- **Activity**
Every line of the data must be retyped exactly as it stands.

- **Stored data**
##############################
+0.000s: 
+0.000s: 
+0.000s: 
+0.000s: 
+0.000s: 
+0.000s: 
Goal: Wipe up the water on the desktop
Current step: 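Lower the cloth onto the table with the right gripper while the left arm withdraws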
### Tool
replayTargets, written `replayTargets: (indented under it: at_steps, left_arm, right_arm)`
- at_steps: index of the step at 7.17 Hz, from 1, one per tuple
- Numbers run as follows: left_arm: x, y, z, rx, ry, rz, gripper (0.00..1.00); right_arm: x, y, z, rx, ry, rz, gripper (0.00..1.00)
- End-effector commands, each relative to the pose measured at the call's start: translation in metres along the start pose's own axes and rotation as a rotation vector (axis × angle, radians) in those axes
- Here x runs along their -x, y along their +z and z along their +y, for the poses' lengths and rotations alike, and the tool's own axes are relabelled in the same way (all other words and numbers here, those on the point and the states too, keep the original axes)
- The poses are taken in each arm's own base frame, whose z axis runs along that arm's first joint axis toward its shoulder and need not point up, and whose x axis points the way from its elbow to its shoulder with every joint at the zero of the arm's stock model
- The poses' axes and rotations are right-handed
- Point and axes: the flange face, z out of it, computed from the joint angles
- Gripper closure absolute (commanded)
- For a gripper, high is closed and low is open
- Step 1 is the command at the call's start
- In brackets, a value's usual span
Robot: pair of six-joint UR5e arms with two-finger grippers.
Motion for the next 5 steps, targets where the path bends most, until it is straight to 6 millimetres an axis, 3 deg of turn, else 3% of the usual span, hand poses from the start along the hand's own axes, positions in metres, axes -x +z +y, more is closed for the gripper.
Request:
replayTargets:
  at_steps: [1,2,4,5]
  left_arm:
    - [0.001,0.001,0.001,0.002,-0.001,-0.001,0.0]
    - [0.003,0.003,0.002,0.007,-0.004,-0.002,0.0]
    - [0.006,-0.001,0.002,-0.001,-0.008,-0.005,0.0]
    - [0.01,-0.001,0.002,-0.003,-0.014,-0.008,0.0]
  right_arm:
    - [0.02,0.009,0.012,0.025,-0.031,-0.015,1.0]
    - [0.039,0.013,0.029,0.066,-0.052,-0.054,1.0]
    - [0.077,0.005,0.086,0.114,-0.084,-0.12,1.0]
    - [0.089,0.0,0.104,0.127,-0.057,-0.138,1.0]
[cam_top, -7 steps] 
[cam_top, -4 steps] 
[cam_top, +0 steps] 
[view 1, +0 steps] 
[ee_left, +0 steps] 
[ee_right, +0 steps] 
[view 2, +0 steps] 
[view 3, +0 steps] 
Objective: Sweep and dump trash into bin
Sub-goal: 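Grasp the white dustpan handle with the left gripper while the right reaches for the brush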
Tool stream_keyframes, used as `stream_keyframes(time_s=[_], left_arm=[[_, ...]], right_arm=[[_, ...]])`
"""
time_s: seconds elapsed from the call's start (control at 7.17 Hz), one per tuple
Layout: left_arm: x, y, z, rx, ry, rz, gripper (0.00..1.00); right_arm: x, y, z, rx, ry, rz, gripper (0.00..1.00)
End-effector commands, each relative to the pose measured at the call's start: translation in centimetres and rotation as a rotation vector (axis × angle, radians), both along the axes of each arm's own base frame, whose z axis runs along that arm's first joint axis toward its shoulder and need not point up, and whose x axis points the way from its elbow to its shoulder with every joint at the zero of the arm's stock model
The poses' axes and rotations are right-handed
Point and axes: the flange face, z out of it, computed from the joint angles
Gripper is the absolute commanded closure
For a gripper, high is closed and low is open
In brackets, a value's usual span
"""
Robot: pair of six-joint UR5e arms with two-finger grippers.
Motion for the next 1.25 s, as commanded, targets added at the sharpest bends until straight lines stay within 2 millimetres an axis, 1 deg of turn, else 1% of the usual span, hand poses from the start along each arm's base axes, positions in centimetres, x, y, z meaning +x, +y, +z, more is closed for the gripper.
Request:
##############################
- **Response to the exercise**
+0.000s: 
+0.000s: 
+0.000s: 
+0.000s: 
+0.000s: 
+0.000s: 
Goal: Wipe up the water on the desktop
Current step: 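Lower the cloth onto the table with the right gripper while the left arm withdraws
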### Tool
replayTargets, written `replayTargets: (indented under it: at_steps, left_arm, right_arm)`
- at_steps: index of the step at 7.17 Hz, from 1, one per tuple
- Numbers run as follows: left_arm: x, y, z, rx, ry, rz, gripper (0.00..1.00); right_arm: x, y, z, rx, ry, rz, gripper (0.00..1.00)
- End-effector commands, each relative to the pose measured at the call's start: translation in metres along the start pose's own axes and rotation as a rotation vector (axis × angle, radians) in those axes
- Here x runs along their -x, y along their +z and z along their +y, for the poses' lengths and rotations alike, and the tool's own axes are relabelled in the same way (all other words and numbers here, those on the point and the states too, keep the original axes)
- The poses are taken in each arm's own base frame, whose z axis runs along that arm's first joint axis toward its shoulder and need not point up, and whose x axis points the way from its elbow to its shoulder with every joint at the zero of the arm's stock model
- The poses' axes and rotations are right-handed
- Point and axes: the flange face, z out of it, computed from the joint angles
- Gripper closure absolute (commanded)
- For a gripper, high is closed and low is open
- Step 1 is the command at the call's start
- In brackets, a value's usual span
Robot: pair of six-joint UR5e arms with two-finger grippers.
Motion for the next 5 steps, targets where the path bends most, until it is straight to 6 millimetres an axis, 3 deg of turn, else 3% of the usual span, hand poses from the start along the hand's own axes, positions in metres, axes -x +z +y, more is closed for the gripper.
Request:
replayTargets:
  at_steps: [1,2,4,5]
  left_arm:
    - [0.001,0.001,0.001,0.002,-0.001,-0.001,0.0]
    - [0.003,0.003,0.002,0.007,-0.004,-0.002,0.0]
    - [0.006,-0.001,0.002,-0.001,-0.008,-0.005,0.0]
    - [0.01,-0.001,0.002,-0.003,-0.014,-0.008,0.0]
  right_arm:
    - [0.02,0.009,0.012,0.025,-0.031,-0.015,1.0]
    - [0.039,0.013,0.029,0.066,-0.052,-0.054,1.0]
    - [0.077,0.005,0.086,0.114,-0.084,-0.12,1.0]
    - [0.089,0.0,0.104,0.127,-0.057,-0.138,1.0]
[cam_top, -7 steps] 
[cam_top, -4 steps] 
[cam_top, +0 steps] 
[view 1, +0 steps] 
[ee_left, +0 steps] 
[ee_right, +0 steps] 
[view 2, +0 steps] 
[view 3, +0 steps] 
Objective: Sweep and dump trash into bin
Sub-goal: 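Grasp the white dustpan handle with the left gripper while the right reaches for the brush
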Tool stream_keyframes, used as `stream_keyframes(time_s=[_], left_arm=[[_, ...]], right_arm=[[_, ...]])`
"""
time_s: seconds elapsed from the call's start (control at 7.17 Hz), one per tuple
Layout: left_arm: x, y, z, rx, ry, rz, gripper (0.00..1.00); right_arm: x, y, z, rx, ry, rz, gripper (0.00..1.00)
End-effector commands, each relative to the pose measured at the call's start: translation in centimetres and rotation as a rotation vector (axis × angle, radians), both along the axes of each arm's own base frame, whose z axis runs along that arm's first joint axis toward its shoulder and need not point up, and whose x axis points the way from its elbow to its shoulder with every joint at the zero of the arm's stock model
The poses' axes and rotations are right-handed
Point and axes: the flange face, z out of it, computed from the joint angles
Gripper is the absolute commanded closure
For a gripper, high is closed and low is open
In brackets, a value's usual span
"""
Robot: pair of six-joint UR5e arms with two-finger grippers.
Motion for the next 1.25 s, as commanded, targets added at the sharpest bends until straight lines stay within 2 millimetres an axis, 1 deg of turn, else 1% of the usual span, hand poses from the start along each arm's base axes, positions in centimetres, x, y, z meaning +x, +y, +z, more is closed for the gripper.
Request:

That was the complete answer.